Deep learning methods rely less on human knowledge, use more computation, and are accompanied by learning from a large training set, resulting in better speech recognition systems. Just like in a game, researchers are always trying to make the system work the way they think – they try to put knowledge in the system – but it turns out that the end result is often counterproductive and a huge waste of the researcher's time. But with Moore's Law, researchers can do a lot of calculations and find a way to use them effectively.
A similar pattern exists in the field of computer vision. Early approaches thought that vision was to search for edges, generalized cylinders, or depending on SIFT features. But today, all these methods are abandoned. Modern deep learning neural networks can achieve better results using only the concepts of convolution and some invariance.
This is a very big lesson. Because we're still making the same kinds of mistakes, we still don't have a thorough understanding of the field of AI. To see this and effectively avoid repeating the mistakes of the past, we must understand why these mistakes lead us astray. We must learn the hard lesson that sticking to our mindset won't work in the long run.
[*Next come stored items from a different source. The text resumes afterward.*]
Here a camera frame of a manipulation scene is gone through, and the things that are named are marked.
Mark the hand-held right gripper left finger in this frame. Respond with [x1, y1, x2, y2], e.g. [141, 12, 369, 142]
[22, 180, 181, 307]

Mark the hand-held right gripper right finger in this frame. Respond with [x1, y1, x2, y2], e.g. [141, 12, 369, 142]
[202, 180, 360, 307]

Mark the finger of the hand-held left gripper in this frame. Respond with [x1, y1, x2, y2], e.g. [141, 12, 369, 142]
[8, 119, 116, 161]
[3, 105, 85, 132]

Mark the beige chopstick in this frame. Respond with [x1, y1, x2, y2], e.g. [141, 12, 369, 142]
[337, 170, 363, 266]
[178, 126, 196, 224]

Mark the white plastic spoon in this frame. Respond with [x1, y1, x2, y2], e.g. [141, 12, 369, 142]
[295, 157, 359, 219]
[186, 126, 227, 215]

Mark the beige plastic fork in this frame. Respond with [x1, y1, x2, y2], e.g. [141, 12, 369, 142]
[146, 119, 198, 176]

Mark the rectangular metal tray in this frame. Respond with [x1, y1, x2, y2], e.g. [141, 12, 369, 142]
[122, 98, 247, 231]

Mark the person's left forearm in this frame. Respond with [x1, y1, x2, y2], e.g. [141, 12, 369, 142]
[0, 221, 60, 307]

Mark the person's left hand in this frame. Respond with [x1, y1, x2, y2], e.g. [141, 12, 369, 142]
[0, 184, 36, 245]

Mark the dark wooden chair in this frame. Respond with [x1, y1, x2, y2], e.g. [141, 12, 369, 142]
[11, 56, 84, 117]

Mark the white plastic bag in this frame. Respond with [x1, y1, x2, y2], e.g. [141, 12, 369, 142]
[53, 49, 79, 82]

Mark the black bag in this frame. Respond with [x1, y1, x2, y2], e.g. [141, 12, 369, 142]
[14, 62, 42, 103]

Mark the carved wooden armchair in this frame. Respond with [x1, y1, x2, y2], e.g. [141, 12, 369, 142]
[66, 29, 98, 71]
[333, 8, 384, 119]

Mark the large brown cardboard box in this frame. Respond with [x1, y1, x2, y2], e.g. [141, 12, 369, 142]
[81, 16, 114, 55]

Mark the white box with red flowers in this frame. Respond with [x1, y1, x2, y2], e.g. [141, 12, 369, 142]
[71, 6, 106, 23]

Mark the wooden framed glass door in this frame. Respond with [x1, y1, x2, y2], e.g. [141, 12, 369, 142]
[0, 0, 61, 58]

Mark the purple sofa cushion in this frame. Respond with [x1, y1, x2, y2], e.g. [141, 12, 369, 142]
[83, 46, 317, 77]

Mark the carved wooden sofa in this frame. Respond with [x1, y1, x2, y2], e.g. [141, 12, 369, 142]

The painful lesson is based on the following historical observations:
AI researchers often try to construct knowledge in their own agents, which is often helpful and satisfying in the short term, but in the long run it can stall or even inhibit further development, and breakthroughs may eventually lead to the opposite approach – based on search and learning based on large-scale computing. Success in the end often comes with a hint of bitterness and can't be fully digested because that success isn't achieved through a likable, human-centered approach.
One thing we should learn from the hard way is that general-purpose methods are very powerful, and they will continue to scale as computing power increases, even when the available computation becomes very large. Search and learn seem to be just two ways to scale at will in this way.
Richard S., the Godfather of Reinforcement LearningSutton is currently a professor at the University of Alberta, Canada.
The second common point we learn from the painful lesson is that the actual content of consciousness is extremely complex; We should not try to think about the content of consciousness in simple ways, such as thinking about space, objects, multiple agents, or symmetry. All of them are part of an arbitrary, inherently complex external world.
They should not be inherentized, the reason for this is that complexity is endless; Instead, we should only build meta-methods that can find and capture this arbitrary complexity. The key to these methods is that they are able to find good approximations, but the search for them should be done by our methods, not by ourselves.
We want AI agents to discover new things like we do, rather than rediscover what we find. Building on what we've discovered only makes it harder to see how well the discovery process is complete.